We found that the neuroimaging abnormalities also did not affect PTE latency, in contrast with its effect on the incidence of PTE [3, 5, 7, 8]. This may be related to the fact that not all the neuroimaging was performed within 24 h after TBI. That is to say, the neuroimaging results might not truly reflect the changes in craniocerebral structure in the acute phase of TBI. Further studies are needed to determine the exact effects of craniocerebral structural damage on PTE latency.

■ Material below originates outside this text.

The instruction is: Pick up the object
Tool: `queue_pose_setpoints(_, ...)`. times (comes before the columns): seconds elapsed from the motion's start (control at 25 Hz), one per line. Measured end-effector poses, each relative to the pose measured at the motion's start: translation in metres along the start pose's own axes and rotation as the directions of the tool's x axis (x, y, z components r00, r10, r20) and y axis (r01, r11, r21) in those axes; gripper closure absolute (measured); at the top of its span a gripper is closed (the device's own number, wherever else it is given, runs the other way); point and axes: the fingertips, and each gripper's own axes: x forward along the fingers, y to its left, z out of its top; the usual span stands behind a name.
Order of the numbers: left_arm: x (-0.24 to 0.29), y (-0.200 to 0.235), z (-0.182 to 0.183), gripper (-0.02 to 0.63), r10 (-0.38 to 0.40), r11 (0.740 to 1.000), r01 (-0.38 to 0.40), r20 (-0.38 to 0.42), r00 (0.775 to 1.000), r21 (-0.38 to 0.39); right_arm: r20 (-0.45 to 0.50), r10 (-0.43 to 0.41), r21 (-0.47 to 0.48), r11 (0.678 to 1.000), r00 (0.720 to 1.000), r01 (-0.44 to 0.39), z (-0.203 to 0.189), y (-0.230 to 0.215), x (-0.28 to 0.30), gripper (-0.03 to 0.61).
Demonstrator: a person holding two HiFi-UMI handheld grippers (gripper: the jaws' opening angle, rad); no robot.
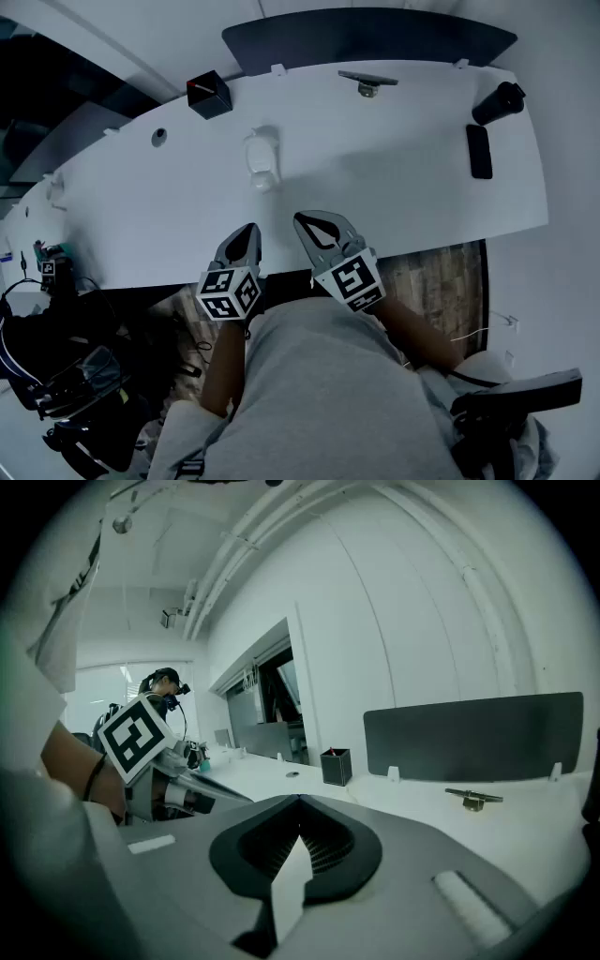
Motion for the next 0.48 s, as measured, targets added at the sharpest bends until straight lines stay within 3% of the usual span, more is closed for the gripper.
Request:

As a retrospective study, this study is limited by the inherent to the retrospective nature. Most of the participants in the study were from Beijing and surrounding areas, the results might not be representative of the general situation around China. The results of long-tern EEG monitoring and neuroimaging during the acute phase of TBI were lacking in a part of subjects. Therefore, partial description of the clinical characteristics of PTE lacks of sufficient data support. In addition, this study didn’t analyze all reported risk factors for PTE (e.g., alcoholism, post-traumatic amnesia, focal neurologic signs, et al.), which means possible missing of few factors affecting the latency. Thus, further population-based prospective studies are needed to fully clarify the clinical characteristics of PTE and factors affecting the latency of PTE.